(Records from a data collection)
==============================

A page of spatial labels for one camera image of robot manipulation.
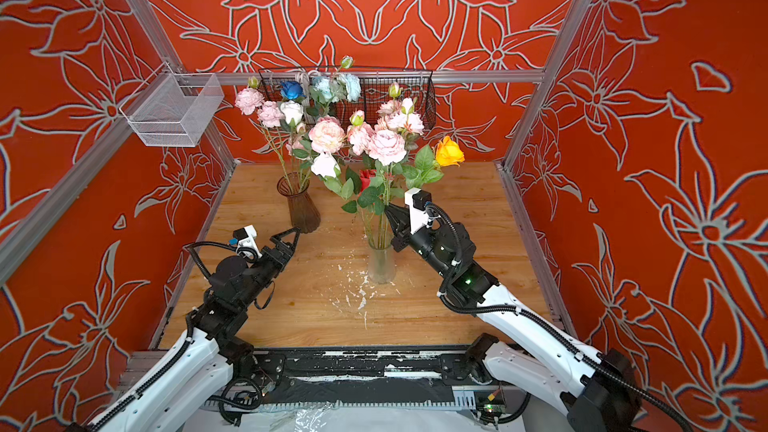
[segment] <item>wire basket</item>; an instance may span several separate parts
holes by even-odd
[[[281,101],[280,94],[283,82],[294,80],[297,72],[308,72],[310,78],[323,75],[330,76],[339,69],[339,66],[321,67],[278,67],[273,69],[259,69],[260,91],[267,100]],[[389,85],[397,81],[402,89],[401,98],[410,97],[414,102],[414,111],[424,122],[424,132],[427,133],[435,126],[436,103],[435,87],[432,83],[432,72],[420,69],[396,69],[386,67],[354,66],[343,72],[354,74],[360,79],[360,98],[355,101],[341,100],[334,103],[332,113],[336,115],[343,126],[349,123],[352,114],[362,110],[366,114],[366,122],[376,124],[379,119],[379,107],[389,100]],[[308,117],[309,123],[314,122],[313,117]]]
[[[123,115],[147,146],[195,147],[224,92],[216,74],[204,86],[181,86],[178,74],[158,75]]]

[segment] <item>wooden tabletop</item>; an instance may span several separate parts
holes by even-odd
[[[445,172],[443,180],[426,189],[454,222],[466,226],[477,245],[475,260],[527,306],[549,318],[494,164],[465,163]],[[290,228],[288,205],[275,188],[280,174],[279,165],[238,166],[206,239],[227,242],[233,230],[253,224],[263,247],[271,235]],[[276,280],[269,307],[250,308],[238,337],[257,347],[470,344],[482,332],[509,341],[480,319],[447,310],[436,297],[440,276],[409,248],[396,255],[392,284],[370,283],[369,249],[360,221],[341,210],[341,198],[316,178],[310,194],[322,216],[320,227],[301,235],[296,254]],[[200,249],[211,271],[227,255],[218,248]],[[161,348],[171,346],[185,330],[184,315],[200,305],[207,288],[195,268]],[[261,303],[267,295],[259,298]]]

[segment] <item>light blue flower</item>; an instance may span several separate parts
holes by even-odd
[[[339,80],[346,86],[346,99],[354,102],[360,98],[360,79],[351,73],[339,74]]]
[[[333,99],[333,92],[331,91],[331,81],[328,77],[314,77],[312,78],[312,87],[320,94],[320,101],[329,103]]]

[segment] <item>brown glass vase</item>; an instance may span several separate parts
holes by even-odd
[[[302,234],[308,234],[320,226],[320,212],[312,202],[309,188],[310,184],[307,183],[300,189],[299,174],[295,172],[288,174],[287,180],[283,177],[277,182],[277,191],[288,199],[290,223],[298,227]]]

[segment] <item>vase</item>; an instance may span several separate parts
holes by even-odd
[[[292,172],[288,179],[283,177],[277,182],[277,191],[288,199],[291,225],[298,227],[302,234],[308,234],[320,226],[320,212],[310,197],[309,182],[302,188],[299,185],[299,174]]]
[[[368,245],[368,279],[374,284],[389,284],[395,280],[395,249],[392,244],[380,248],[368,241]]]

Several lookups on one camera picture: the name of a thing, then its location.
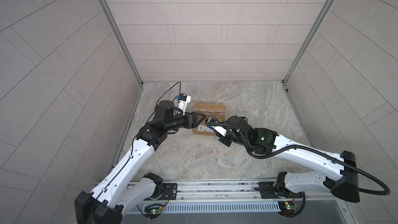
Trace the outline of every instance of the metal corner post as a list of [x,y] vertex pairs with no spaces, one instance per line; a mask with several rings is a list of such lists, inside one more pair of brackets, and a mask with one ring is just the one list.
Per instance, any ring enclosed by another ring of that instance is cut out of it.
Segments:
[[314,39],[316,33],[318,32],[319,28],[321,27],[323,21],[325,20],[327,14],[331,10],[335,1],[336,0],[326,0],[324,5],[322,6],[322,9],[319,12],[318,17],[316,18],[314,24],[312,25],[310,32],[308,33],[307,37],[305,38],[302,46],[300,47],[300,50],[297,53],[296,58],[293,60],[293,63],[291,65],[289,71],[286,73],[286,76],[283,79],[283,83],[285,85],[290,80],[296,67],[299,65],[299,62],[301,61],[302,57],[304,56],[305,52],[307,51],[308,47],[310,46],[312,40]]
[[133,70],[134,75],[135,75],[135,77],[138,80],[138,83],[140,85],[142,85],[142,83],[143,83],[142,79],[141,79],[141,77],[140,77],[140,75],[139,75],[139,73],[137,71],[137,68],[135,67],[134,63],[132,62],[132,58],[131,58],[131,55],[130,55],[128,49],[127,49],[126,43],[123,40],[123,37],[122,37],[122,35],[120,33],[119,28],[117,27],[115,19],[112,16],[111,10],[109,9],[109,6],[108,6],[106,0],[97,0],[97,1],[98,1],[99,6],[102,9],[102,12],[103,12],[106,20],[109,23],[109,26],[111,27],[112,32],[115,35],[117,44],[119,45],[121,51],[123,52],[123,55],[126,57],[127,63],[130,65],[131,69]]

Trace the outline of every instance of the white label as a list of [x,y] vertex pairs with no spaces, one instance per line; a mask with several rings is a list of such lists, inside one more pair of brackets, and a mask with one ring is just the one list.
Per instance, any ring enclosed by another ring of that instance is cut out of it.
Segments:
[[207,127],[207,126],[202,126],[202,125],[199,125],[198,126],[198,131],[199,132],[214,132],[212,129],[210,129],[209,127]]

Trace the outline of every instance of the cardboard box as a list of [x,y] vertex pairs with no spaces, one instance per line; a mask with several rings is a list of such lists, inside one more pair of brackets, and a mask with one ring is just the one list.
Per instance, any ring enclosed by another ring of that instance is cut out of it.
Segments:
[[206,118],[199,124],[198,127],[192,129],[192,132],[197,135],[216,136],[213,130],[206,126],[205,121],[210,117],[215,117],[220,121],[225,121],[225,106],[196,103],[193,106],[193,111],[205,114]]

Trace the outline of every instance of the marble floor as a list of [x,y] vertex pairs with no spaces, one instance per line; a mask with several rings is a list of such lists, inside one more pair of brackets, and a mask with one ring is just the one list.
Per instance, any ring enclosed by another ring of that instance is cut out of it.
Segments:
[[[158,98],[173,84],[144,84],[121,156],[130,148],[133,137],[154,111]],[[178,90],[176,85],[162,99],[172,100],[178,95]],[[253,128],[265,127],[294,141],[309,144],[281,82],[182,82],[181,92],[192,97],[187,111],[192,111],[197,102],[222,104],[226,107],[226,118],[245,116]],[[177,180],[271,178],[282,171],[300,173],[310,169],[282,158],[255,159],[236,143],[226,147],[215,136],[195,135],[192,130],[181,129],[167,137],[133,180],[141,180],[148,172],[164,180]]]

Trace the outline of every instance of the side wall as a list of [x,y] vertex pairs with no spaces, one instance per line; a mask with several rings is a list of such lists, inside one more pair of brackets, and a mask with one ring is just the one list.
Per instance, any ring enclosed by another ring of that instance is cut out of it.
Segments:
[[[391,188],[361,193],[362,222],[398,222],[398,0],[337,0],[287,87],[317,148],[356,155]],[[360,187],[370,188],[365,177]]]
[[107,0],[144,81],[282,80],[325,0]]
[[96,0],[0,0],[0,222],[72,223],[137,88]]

==============================

**WHAT TO DO:** Reproduce every entry exactly, but omit each picture.

**RESPONSE AREA:**
A page of spatial labels for one camera image of robot manipulation.
[segment] <item>wire basket</item>; an instance may span several separate parts
holes by even-odd
[[[281,101],[280,94],[283,82],[294,80],[297,72],[308,72],[310,78],[323,75],[330,76],[339,69],[339,66],[321,67],[278,67],[273,69],[259,69],[260,91],[267,100]],[[389,85],[397,81],[402,89],[401,98],[410,97],[414,102],[414,111],[424,122],[424,132],[427,133],[435,126],[436,103],[435,87],[432,83],[432,72],[420,69],[396,69],[386,67],[354,66],[343,72],[354,74],[360,79],[360,98],[355,101],[341,100],[334,103],[332,113],[336,115],[343,126],[349,123],[352,114],[362,110],[366,114],[366,122],[376,124],[379,119],[379,107],[389,100]],[[308,117],[309,123],[314,122],[313,117]]]
[[[123,115],[147,146],[195,147],[224,92],[216,74],[204,86],[181,86],[178,74],[158,75]]]

[segment] <item>wooden tabletop</item>; an instance may span several separate parts
holes by even-odd
[[[445,172],[443,180],[426,189],[454,222],[466,226],[477,245],[475,260],[527,306],[549,318],[494,164],[465,163]],[[290,228],[288,205],[275,188],[280,174],[279,165],[238,166],[206,239],[227,242],[233,230],[253,224],[263,247],[271,235]],[[276,280],[269,307],[250,308],[238,337],[257,347],[470,344],[482,332],[509,341],[480,319],[447,310],[436,297],[440,276],[409,248],[396,255],[392,284],[370,283],[369,249],[360,221],[341,210],[341,198],[316,178],[310,194],[322,216],[320,227],[301,235],[296,254]],[[200,249],[211,271],[227,255],[218,248]],[[161,348],[171,346],[185,330],[184,315],[200,305],[207,288],[195,268]],[[261,303],[267,295],[259,298]]]

[segment] <item>light blue flower</item>; an instance may span several separate parts
holes by even-odd
[[[339,80],[346,86],[346,99],[354,102],[360,98],[360,79],[351,73],[339,74]]]
[[[333,99],[333,92],[331,91],[331,81],[328,77],[314,77],[312,78],[312,87],[320,94],[320,101],[329,103]]]

[segment] <item>brown glass vase</item>; an instance may span several separate parts
holes by even-odd
[[[302,234],[308,234],[320,226],[320,212],[312,202],[309,188],[310,184],[307,183],[300,189],[299,174],[295,172],[288,174],[287,180],[283,177],[277,182],[277,191],[288,199],[290,223],[298,227]]]

[segment] <item>vase</item>; an instance may span several separate parts
holes by even-odd
[[[292,172],[288,179],[283,177],[277,182],[277,191],[288,199],[291,225],[298,227],[302,234],[308,234],[320,226],[320,212],[310,197],[309,182],[302,188],[299,185],[299,174]]]
[[[368,245],[368,279],[374,284],[389,284],[395,280],[395,249],[392,244],[380,248],[368,241]]]

Several lookups on one camera picture: the name of a thing, then its location.
Trace the outline of every instance of the metal corner post as a list of [x,y] vertex pairs with no spaces, one instance per line; a mask with several rings is a list of such lists, inside one more pair of brackets, and a mask with one ring is just the one list.
Per instance, any ring enclosed by another ring of that instance is cut out of it.
Segments:
[[314,39],[316,33],[318,32],[319,28],[321,27],[323,21],[325,20],[327,14],[331,10],[335,1],[336,0],[326,0],[324,5],[322,6],[322,9],[319,12],[318,17],[316,18],[314,24],[312,25],[310,32],[308,33],[307,37],[305,38],[302,46],[300,47],[300,50],[297,53],[296,58],[293,60],[293,63],[291,65],[289,71],[286,73],[286,76],[283,79],[283,83],[285,85],[290,80],[296,67],[299,65],[299,62],[301,61],[302,57],[304,56],[305,52],[307,51],[308,47],[310,46],[312,40]]
[[133,70],[134,75],[135,75],[135,77],[138,80],[138,83],[140,85],[142,85],[142,83],[143,83],[142,79],[141,79],[141,77],[140,77],[140,75],[139,75],[139,73],[137,71],[137,68],[135,67],[134,63],[132,62],[132,58],[131,58],[131,55],[130,55],[128,49],[127,49],[126,43],[123,40],[123,37],[122,37],[122,35],[120,33],[119,28],[117,27],[115,19],[112,16],[111,10],[109,9],[109,6],[108,6],[106,0],[97,0],[97,1],[98,1],[99,6],[102,9],[102,12],[103,12],[106,20],[109,23],[109,26],[111,27],[112,32],[115,35],[117,44],[119,45],[121,51],[123,52],[123,55],[126,57],[127,63],[130,65],[131,69]]

Trace the outline of every instance of the white label as a list of [x,y] vertex pairs with no spaces, one instance per line; a mask with several rings is a list of such lists, inside one more pair of brackets, and a mask with one ring is just the one list.
Per instance, any ring enclosed by another ring of that instance is cut out of it.
Segments:
[[207,127],[207,126],[202,126],[202,125],[199,125],[198,126],[198,131],[199,132],[214,132],[212,129],[210,129],[209,127]]

Trace the outline of every instance of the cardboard box as a list of [x,y] vertex pairs with no spaces, one instance per line; a mask with several rings is a list of such lists, inside one more pair of brackets, and a mask with one ring is just the one list.
Per instance, any ring enclosed by another ring of that instance is cut out of it.
Segments:
[[206,118],[199,124],[198,127],[192,129],[192,132],[197,135],[216,136],[213,130],[206,126],[205,121],[210,117],[215,117],[220,121],[225,121],[225,106],[196,103],[193,106],[193,111],[205,114]]

Trace the outline of every instance of the marble floor as a list of [x,y] vertex pairs with no spaces, one instance per line; a mask with several rings is a list of such lists, inside one more pair of brackets, and a mask with one ring is just the one list.
Per instance, any ring enclosed by another ring of that instance is cut out of it.
Segments:
[[[158,98],[173,84],[144,84],[121,156],[130,148],[133,137],[154,111]],[[178,90],[176,85],[162,99],[172,100],[178,95]],[[253,128],[265,127],[294,141],[309,144],[281,82],[182,82],[181,92],[192,97],[187,111],[192,111],[197,102],[222,104],[226,107],[226,118],[245,116]],[[177,180],[271,178],[282,171],[300,173],[310,169],[282,158],[255,159],[236,143],[226,147],[215,136],[195,135],[192,130],[181,129],[167,137],[133,180],[141,180],[148,172],[164,180]]]

Trace the outline of every instance of the side wall as a list of [x,y] vertex pairs with no spaces, one instance per line; a mask with several rings is a list of such lists, inside one more pair of brackets, and a mask with one ring is just the one list.
Per instance, any ring enclosed by another ring of that instance is cut out of it.
Segments:
[[[391,188],[361,193],[362,222],[398,222],[398,0],[337,0],[287,87],[317,148],[356,155]],[[360,187],[370,188],[365,177]]]
[[107,0],[144,81],[282,80],[325,0]]
[[96,0],[0,0],[0,222],[72,223],[137,88]]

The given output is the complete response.